INSTRUCTIONS TO FOLLOW
Copy every line from the data below in which the string "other" can be found.

EXERCISE DATA
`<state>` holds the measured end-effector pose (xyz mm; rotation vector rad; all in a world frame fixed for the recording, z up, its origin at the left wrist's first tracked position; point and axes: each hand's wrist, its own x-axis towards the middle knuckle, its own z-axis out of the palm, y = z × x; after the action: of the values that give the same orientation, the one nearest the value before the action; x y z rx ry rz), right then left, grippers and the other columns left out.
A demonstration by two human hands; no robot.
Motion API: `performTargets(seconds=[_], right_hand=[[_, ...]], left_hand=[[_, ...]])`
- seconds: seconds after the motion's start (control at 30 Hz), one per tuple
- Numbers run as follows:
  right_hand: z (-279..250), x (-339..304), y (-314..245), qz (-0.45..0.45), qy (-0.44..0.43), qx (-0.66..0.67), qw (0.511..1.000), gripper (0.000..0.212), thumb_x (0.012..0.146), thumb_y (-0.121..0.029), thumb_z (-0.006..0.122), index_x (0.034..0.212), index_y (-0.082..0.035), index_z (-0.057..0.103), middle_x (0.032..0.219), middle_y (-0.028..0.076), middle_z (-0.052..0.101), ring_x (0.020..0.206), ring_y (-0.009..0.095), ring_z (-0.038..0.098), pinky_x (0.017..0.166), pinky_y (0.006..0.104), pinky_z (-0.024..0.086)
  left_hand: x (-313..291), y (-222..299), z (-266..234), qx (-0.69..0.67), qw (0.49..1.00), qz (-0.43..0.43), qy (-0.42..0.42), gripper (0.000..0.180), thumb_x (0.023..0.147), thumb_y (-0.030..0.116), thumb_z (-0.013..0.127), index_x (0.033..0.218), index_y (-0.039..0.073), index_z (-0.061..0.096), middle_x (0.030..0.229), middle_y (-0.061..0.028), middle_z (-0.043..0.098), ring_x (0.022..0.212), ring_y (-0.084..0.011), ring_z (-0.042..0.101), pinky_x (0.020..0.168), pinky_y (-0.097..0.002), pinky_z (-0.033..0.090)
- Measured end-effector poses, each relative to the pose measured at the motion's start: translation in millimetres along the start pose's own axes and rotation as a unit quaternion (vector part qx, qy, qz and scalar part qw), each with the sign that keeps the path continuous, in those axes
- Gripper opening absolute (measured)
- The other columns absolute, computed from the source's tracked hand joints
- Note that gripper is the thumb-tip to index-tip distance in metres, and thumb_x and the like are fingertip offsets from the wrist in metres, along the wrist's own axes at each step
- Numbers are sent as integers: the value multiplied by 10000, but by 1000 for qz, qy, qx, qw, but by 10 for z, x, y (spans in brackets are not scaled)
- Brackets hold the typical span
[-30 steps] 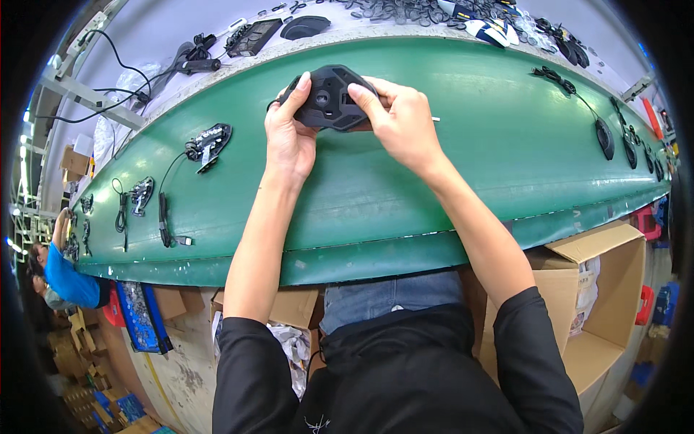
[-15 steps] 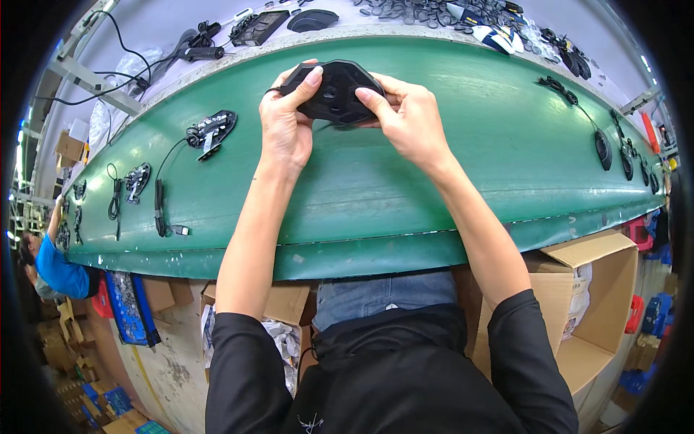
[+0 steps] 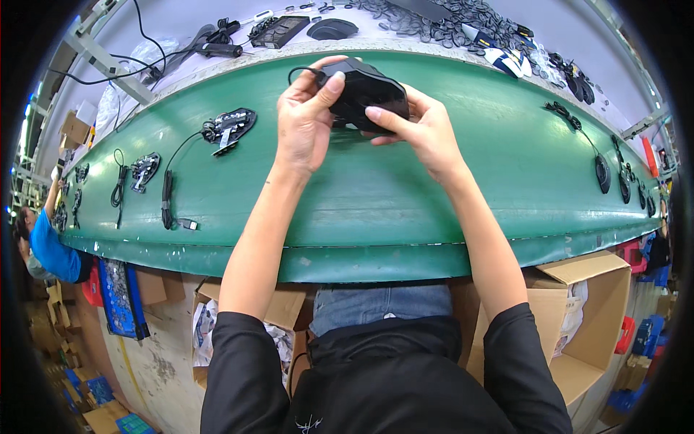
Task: The person assembles computer mice along a conveyor belt by inserting components into mouse bases, retrieving top covers from a box, and snapping the top covers onto the bases by hand.
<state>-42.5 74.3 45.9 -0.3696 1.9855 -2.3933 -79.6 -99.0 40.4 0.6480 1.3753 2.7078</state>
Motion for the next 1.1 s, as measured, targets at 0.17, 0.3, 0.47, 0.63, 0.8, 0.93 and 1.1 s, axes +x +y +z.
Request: performTargets(seconds=[0.17,0.3,0.47,0.63,0.8,0.93,1.1], right_hand=[[50,-20,178,-263,187,-355,877,484,770,-14,742,1237,-23,614,1160,167,667,1033,295,664,820,347,574],[55,-8,175,-327,77,-409,848,633,688,-66,798,1288,-100,601,1286,203,593,1106,343,628,927,372,525],[62,1,202,-111,31,-47,992,783,752,-160,841,1379,78,437,1346,203,528,1148,206,576,959,325,509],[106,5,173,-148,21,0,989,747,732,-27,822,1374,58,449,1308,166,545,1144,200,573,983,345,510],[132,24,225,-211,33,1,977,724,703,45,813,1347,37,483,1282,117,559,1187,205,542,1004,378,503],[157,30,223,-220,31,-2,975,698,667,70,819,1297,-1,527,1277,104,566,1203,212,533,1020,393,494],[95,19,137,-208,38,-95,973,729,640,0,862,1292,-54,542,1212,101,623,1127,203,591,971,362,491]], left_hand=[[-1,-35,75,34,996,-58,58,428,977,303,587,1308,38,527,1229,-93,610,1083,-183,605,946,-368,488],[-25,-23,34,-46,989,-133,55,561,963,311,592,1419,42,409,1291,-131,566,1161,-228,574,970,-406,490],[-49,97,86,55,997,-27,-50,615,890,46,627,1452,14,380,1401,-184,493,1255,-252,524,1058,-409,438],[-118,91,205,113,992,41,-22,599,893,69,663,1435,11,414,1369,-172,532,1249,-224,525,1054,-382,437],[-166,160,247,223,966,121,-54,413,949,131,620,1327,-15,538,1289,-147,600,1161,-186,574,998,-334,476],[-199,167,213,248,950,181,-55,292,935,155,654,1196,27,662,1006,-74,683,876,-100,626,765,-225,509],[-160,219,194,140,981,131,-39,265,968,157,601,1175,-1,654,1041,-92,688,912,-112,633,808,-248,524]])
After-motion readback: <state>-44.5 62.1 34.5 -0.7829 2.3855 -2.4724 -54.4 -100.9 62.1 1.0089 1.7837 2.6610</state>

OUTPUT BELOW
`<state>` holds the measured end-effector pose (xyz mm; rotation vector rad; all in a world frame fixed for the recording, z up, its origin at the left wrist's first tracked position; point and axes: each hand's wrist, its own x-axis towards the middle knuckle, its own z-axis out of the palm, y = z × x; after the action: of the values that give the same orientation, the one nearest the value before the action; x y z rx ry rz), right then left, grippers and the other columns left out.
- The other columns absolute, computed from the source's tracked hand joints

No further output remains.